Let me know if that works for you guys.

it works! thank you.

Works perfectly.
Thank u!

We have released a fix for this, here are the steps to run it:

distribution=$(. /etc/os-release;echo $ID$VERSION_ID) \
   && curl -s -L https://nvidia.github.io/nvidia-docker/gpgkey | sudo apt-key add - \
   && curl -s -L https://nvidia.github.io/nvidia-docker/$distribution/nvidia-docker.list | sudo tee /etc/apt/sources.list.d/nvidia-docker.list

sudo apt-get update
sudo apt-get install nvidia-docker2=2.8.0-1

Let me know if that works for you guys.

Facing issue and the above instructions does not solve the problem.
Environment: Xavier NX

$printenv | grep JETPACK
JETSON_JETPACK=4.6
$python3
Python 3.6.9 (default, Mar 15 2022, 13:55:28) 
[GCC 8.4.0] on linux
Type "help", "copyright", "credits" or "license" for more information.
\>\>\> import torch
\>\>\> torch.cuda.is_available()
True
\>\>\> 
$ sudo docker run --rm --runtime nvidia -it nvcr.io/nvidia/l4t-pytorch:r32.6.1-pth1.9-py3

root@18d14c453369:/# python3
Python 3.6.9 (default, Jan 26 2021, 15:33:00) 
[GCC 8.4.0] on linux
Type "help", "copyright", "credits" or "license" for more information.
\> \> \> import torch
Traceback (most recent call last):
  File "<stdin>", line 1, in <module>
  File "/usr/local/lib/python3.6/dist-packages/torch/__init__.py", line 196, in <module>
    _load_global_deps()
  File "/usr/local/lib/python3.6/dist-packages/torch/__init__.py", line 149, in _load_global_deps
    ctypes.CDLL(lib_path, mode=ctypes.RTLD_GLOBAL)
  File "/usr/lib/python3.6/ctypes/__init__.py", line 348, in __init__
    self._handle = _dlopen(self._name, mode)
OSError: libcurand.so.10: cannot open shared object file: No such file or directory

OSError: libcurand.so.10: cannot open shared object file: No such file or directory

Hi @iamjagan, I believe this is either an unrelated error, or that you are missing CUDA toolkit, or missing the CSV files under /etc/nvidia-container-runtime/host-files-for-container.d/

Hey there, I think I'm experiencing a related issue. When trying to execute my code within the container on Jetson Nano, I'm faced with this error:

Traceback (most recent call last): File "main.py", line 2, in <module> import consumer File "/jetson-inference/Keeper/consumer.py", line 15, in <module> from MotionOrchestrator import MotionOrchestrator File "/jetson-inference/Keeper/MotionOrchestrator.py", line 34, in <module> import jetson.inference File "/usr/lib/python3.7/dist-packages/jetson/inference/__init__.py", line 8, in <module> from jetson_inference_python import * ImportError: /usr/lib/aarch64-linux-gnu/libnvinfer.so.7: file too short

I tried the fix @dusty-nv mentioned above, but that didn\t seem to have an effect. This code used to execute without any issues until I tried deploying it again yesterday which is when I noticed this issue pop up.

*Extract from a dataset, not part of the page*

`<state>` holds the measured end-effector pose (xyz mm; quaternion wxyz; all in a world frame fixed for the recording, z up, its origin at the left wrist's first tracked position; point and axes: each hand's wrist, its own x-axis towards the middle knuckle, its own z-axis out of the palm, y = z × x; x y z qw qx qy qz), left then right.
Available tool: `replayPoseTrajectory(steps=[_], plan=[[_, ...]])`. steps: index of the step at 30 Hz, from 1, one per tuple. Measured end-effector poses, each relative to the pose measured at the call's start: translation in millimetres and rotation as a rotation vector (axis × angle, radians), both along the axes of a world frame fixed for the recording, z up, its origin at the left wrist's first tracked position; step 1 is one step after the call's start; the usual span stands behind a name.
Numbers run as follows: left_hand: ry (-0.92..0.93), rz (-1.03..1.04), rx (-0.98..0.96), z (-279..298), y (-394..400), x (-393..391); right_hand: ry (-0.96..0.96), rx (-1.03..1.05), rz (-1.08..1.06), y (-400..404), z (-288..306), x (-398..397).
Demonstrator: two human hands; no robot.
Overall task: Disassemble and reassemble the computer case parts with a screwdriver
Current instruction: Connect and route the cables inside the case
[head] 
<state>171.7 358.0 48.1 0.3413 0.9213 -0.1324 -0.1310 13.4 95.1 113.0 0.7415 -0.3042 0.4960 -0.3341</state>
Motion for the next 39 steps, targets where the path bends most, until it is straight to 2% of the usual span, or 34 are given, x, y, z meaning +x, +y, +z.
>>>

This code used to execute without any issues until I tried deploying it again yesterday which is when I noticed this issue pop up.

Hi @Jean-Lytehouse, had you upgraded your JetPack-L4T version in the meantime? Are you able to run python3 -c 'import tensorrt' from within the container?

If you do an ls -ll /usr/lib/aarch64-linux-gnu/libnvinfer.so.7 from inside & outside the container, are the files there?

Hey @dusty-nv! Thanks for the response!

had you upgraded your JetPack-L4T version in the meantime?

Sorry, how do I go about doing this?

Are you able to run python3 -c 'import tensorrt' from within the container?

I get a ModuleNotFoundError: No module named tensorrt

If you do an ls -ll /usr/lib/aarch64-linux-gnu/libnvinfer.so.7 from inside & outside the container, are the files there?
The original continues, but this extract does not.